Members of the Presbyterian Church USA’s Israel Palestine Mission Network pose in front of Israel’s security barrier during one of their trips to the Holy Land. The graffiti on the barrier readers “PC (USA) stands with Palestine.” Photo: Twitter.

One of the sad facts of the debate over the Palestinian-Israeli conflict in liberal Protestant churches in the United States, is that the folks who demonize Israel have the courage of their convictions. They say hateful things about the Jewish state, but they stand their ground once they are called out. They are fearless in their hate.

Their opponents, on the other hand, seem unable to screw their courage to the sticking place when it comes time to stand up to anti-Israel propaganda in churches. They are perennially more interested in being nice and playing by the rules.

It looked like this phenomenon was going to play itself out during the recent controversy surrounding the MLK Day sermon offered by Rev. J. Herbert Nelson, the Presbyterian Church USA (PCUSA)’s stated clerk, on Monday, January 17.
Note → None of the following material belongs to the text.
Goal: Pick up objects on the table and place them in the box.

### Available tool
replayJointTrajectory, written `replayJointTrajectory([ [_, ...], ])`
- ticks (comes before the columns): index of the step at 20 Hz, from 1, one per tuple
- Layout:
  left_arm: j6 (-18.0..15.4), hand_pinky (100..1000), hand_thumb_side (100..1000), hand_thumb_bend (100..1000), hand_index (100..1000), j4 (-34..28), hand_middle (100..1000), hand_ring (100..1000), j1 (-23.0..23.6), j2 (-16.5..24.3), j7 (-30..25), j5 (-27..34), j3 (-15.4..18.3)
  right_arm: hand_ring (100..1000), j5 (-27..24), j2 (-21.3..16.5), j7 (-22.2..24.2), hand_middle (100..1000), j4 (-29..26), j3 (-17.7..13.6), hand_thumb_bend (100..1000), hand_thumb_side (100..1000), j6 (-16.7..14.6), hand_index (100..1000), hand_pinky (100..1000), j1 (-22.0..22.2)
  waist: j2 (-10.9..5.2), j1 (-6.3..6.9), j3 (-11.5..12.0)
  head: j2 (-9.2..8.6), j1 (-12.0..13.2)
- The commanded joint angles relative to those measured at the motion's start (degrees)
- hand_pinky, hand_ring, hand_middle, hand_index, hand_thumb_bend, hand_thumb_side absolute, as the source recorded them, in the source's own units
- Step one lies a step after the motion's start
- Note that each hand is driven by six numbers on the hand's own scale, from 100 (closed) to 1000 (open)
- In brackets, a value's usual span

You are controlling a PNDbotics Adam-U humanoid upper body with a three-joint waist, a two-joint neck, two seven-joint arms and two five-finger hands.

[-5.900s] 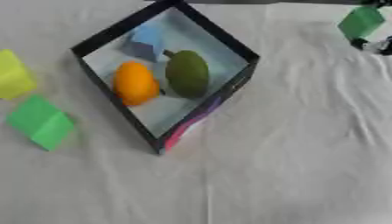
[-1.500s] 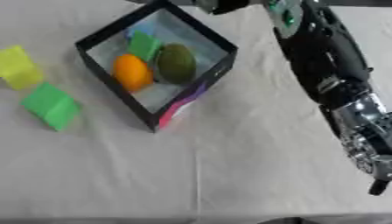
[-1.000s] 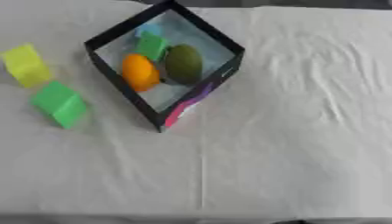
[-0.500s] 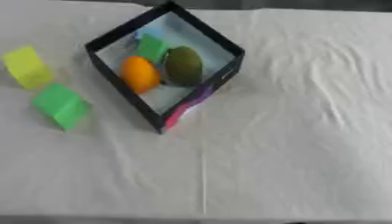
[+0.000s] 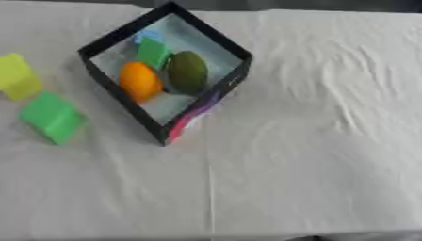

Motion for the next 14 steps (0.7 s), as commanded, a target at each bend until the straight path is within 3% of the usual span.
replayJointTrajectory([
  [1,-11.30,923,244,100,845,1.72,865,866,-1.87,5.91,-12.33,-4.61,-2.09,776,-0.15,-0.86,-0.22,749,2.03,-1.37,100,599,1.26,927,1000,-0.45,-2.02,-0.05,-0.27,-0.70,0.86],
  [7,-11.55,975,252,100,853,5.42,838,887,-3.67,8.22,-17.35,-14.17,-6.19,765,0.68,-1.04,0.26,737,4.28,-1.42,100,606,3.02,916,1000,-1.02,-2.13,0.48,-0.76,-0.47,1.89],
  [14,-11.55,937,297,284,855,11.55,810,896,-3.87,9.33,-13.11,-25.17,-11.31,753,0.68,-1.47,0.13,726,4.75,-0.91,100,618,4.46,910,1000,-1.35,-2.43,0.77,-1.16,-0.19,2.91],
])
During his speech, Nelson accused Israel of “slavery” in its conflict with the Palestinians. He then called on American Jewish leaders, who were still reeling from the hostage-taking in Texas, to join his mendacious attack on the Jewish state, proclaiming: “I would also hope that the Jewish community in the United States would influence the call to join the US government in ending the immoral enslavement.”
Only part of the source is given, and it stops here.